• Problem to solve
Copy out exactly the lines from the one containing "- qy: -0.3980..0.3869" through the end of the records, and no pictures.

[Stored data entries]
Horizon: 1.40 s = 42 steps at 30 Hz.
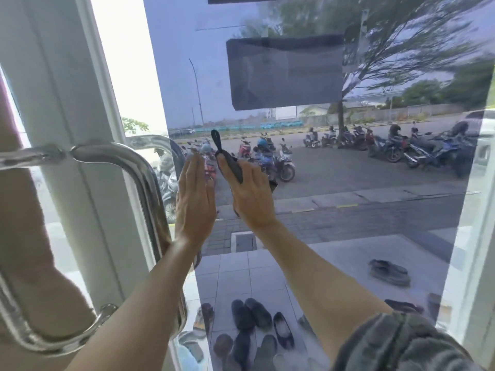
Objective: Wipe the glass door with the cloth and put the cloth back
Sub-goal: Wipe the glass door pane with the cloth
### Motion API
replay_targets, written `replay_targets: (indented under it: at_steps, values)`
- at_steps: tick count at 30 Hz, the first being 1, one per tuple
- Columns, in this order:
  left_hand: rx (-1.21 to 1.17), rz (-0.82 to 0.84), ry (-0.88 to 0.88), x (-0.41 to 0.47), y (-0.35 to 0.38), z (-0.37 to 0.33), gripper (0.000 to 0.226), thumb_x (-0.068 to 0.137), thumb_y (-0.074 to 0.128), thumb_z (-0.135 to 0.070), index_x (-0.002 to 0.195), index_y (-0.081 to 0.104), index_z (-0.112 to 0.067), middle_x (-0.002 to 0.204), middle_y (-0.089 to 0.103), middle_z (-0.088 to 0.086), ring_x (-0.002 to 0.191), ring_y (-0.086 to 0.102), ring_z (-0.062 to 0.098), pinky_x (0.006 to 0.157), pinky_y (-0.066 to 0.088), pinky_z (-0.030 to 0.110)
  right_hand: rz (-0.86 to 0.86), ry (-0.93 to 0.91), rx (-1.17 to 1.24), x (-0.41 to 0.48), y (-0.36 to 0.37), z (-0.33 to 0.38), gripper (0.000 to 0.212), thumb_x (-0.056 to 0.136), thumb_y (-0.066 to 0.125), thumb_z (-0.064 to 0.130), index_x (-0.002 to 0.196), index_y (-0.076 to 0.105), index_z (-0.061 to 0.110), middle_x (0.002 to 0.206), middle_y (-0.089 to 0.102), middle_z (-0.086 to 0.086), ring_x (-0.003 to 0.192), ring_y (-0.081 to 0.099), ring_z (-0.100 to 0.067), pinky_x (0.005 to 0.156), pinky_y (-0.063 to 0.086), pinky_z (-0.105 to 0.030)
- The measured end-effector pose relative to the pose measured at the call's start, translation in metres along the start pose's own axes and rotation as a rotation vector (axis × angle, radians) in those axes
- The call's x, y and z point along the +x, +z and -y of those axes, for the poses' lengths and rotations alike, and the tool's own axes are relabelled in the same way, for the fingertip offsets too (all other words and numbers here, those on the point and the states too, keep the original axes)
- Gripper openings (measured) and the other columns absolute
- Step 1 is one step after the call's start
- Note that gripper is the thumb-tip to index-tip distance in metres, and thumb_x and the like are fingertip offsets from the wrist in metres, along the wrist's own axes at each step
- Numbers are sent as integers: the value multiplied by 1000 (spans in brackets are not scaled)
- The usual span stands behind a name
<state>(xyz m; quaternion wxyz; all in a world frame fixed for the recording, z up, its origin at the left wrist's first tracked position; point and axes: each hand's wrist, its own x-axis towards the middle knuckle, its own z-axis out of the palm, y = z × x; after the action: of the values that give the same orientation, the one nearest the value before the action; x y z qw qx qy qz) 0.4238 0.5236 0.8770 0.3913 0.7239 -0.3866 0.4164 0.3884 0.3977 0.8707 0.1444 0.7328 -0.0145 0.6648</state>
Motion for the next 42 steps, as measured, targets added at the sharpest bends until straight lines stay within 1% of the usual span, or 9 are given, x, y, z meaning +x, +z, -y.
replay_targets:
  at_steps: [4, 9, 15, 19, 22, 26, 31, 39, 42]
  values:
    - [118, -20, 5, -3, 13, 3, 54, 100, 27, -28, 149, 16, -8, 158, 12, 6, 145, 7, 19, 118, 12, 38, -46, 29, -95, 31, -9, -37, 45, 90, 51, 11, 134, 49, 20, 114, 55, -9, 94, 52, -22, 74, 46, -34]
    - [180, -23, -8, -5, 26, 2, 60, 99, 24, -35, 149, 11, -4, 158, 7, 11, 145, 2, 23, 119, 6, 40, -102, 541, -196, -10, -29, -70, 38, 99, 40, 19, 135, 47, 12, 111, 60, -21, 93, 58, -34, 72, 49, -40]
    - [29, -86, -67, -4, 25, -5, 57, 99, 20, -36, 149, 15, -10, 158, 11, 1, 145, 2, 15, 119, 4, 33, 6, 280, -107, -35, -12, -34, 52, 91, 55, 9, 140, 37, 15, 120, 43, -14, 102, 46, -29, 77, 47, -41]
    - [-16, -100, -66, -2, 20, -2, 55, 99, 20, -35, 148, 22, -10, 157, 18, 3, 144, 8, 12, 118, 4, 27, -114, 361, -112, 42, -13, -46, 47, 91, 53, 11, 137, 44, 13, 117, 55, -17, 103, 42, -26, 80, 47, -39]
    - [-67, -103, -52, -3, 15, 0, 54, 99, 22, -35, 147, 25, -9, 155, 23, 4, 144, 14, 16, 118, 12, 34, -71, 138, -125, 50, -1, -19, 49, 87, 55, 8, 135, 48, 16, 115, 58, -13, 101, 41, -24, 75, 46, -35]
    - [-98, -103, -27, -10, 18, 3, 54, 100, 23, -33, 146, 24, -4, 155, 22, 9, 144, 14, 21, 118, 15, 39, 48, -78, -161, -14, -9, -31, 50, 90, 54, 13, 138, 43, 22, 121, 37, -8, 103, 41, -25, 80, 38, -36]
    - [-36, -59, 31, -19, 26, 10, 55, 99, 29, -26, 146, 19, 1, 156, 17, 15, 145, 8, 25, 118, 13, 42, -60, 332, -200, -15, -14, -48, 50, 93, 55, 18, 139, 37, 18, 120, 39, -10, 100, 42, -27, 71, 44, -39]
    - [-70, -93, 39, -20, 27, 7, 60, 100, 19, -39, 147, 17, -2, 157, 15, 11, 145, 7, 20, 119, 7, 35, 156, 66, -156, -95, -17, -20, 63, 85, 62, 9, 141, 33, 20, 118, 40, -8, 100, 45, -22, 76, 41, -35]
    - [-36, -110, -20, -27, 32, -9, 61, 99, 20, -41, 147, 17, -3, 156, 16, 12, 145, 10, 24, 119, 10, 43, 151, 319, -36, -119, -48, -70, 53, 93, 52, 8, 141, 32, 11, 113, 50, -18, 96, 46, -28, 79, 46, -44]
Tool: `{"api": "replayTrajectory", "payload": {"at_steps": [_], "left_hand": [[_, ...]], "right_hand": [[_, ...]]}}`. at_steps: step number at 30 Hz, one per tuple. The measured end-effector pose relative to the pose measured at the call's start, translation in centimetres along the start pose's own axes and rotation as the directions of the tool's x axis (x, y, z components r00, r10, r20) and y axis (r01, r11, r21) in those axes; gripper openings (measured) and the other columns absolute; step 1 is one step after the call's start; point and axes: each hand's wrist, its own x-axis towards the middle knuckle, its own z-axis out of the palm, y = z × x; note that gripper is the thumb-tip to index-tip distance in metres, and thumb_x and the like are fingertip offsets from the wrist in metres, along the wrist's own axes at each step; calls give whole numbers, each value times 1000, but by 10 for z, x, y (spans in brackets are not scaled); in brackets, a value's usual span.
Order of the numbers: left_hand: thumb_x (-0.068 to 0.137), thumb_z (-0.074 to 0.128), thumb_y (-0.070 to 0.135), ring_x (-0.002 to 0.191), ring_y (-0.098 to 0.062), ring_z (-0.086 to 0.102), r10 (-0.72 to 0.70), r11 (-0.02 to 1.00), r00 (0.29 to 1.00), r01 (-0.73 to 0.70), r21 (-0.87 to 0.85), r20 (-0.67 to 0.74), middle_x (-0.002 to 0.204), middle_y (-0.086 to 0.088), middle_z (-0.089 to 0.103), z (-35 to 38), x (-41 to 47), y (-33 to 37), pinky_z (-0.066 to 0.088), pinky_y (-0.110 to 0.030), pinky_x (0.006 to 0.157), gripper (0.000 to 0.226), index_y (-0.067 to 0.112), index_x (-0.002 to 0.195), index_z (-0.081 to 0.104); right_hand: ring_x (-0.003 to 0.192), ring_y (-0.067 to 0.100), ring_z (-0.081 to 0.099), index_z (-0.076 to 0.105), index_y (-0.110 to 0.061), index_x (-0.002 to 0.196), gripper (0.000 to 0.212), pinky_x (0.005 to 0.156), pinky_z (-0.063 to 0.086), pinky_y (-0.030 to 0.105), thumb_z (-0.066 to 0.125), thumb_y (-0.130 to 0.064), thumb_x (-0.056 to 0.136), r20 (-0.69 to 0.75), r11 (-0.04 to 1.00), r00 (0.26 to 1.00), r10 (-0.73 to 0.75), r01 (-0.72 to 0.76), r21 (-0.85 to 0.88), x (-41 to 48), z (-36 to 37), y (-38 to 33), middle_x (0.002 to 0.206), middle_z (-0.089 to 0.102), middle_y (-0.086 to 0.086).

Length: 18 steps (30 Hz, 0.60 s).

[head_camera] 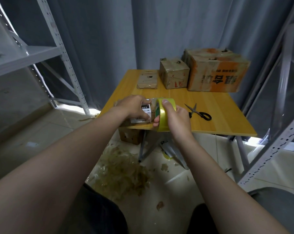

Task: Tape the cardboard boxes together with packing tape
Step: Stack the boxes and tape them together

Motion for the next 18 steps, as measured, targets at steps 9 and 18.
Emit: {"api": "replayTrajectory", "payload": {"at_steps": [9, 18], "left_hand": [[71, 85, 62, 141, -25, 46, -2, 1000, 1000, 3, -20, 22, 157, 10, 47, -1, -4, 1, 42, -52, 110, 96, 39, 155, 45], [73, 83, 63, 146, -26, 40, 19, 1000, 1000, -19, -2, 18, 163, 12, 39, 2, -6, -2, 37, -57, 112, 93, 42, 155, 43]], "right_hand": [[62, 27, 76, 69, -21, 97, 30, 81, 63, 54, 57, -47, 103, -21, 995, 999, 50, -52, -80, -11, 0, 26, 69, 76, 10], [61, 25, 76, 68, -22, 92, 28, 77, 64, 49, 58, -46, 103, -71, 998, 996, 50, -53, -41, -19, 4, 31, 67, 75, 10]]}}
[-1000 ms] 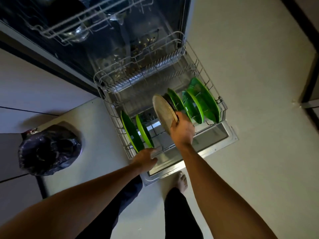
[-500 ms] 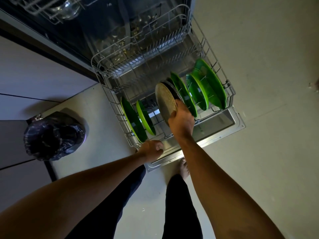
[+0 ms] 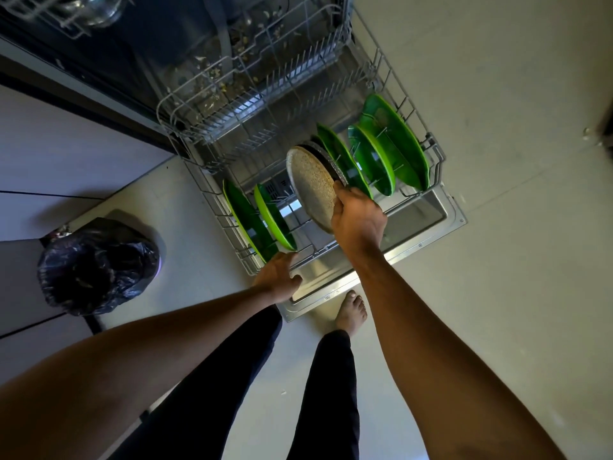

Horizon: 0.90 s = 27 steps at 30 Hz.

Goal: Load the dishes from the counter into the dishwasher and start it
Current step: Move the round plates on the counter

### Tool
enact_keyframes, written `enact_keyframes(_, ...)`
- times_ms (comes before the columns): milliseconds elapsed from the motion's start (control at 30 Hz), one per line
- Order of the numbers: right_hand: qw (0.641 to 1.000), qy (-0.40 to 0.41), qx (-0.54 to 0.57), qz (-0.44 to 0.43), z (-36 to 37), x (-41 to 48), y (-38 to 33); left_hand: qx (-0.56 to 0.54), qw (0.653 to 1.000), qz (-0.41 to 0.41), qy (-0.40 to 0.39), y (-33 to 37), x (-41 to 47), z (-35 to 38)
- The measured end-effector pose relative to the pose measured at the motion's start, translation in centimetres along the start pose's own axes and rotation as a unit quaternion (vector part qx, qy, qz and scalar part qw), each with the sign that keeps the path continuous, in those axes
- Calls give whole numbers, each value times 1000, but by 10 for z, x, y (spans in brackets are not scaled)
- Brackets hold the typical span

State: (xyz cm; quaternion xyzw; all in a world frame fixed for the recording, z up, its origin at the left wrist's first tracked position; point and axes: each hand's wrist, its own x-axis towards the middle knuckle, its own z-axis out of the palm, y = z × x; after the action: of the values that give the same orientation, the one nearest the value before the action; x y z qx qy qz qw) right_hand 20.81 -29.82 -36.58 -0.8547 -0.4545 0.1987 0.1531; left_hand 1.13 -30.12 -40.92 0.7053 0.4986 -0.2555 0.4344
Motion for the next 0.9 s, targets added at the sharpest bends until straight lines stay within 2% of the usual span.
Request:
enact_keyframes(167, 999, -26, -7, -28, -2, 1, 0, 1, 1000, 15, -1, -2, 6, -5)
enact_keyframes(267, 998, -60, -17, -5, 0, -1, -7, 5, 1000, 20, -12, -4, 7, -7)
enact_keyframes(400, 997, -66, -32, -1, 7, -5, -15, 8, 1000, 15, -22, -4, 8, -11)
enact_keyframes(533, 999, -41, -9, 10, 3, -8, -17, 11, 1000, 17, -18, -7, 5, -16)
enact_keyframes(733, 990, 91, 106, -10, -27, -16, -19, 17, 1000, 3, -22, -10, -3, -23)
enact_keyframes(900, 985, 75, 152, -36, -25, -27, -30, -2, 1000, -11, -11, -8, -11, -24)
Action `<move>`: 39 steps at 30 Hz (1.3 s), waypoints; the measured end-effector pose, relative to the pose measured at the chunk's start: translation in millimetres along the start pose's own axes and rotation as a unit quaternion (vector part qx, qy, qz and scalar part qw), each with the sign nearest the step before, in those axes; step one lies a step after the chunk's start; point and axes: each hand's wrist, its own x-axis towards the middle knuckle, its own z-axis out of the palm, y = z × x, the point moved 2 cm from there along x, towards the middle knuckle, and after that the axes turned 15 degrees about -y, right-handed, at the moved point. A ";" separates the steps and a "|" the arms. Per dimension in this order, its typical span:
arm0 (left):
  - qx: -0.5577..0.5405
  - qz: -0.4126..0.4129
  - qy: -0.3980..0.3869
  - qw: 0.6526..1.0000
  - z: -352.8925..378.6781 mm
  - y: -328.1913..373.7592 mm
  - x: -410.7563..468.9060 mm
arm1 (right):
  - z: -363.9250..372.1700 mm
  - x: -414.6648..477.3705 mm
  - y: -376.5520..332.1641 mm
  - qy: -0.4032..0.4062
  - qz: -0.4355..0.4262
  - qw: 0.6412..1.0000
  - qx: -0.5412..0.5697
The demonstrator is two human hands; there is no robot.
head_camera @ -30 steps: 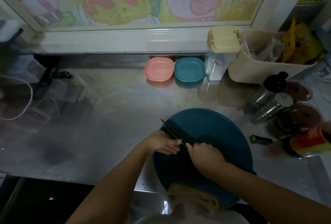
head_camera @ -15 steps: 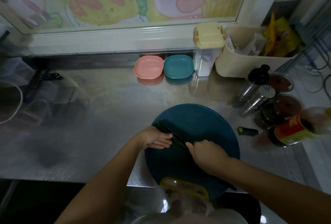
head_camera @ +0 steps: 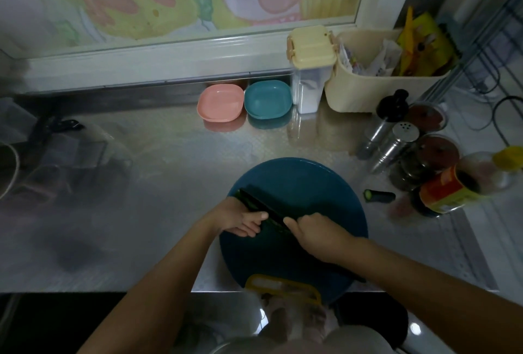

• Finished task
  - qy: -0.3980..0.3869
  - qw: 0.6526..1.0000
  - z: -352.8925..378.6781 mm
  - y: -328.1913..373.7592 mm
  - x: -410.7563..468.9060 mm
arm1 (right):
  - z: -363.9250..372.1700 mm
  - x: -414.6648..477.3705 mm
  - y: -376.5520..332.1641 mm
  - qy: -0.4032..0.4062
  - qz: -0.4355..0.4262
  - qw: 0.6412..1.0000
  - qx: -0.5412..0.5697
The demonstrator is two human hands; there is no robot.
head_camera @ -30 steps: 
head_camera @ -15 steps: 
head_camera @ +0 steps: 

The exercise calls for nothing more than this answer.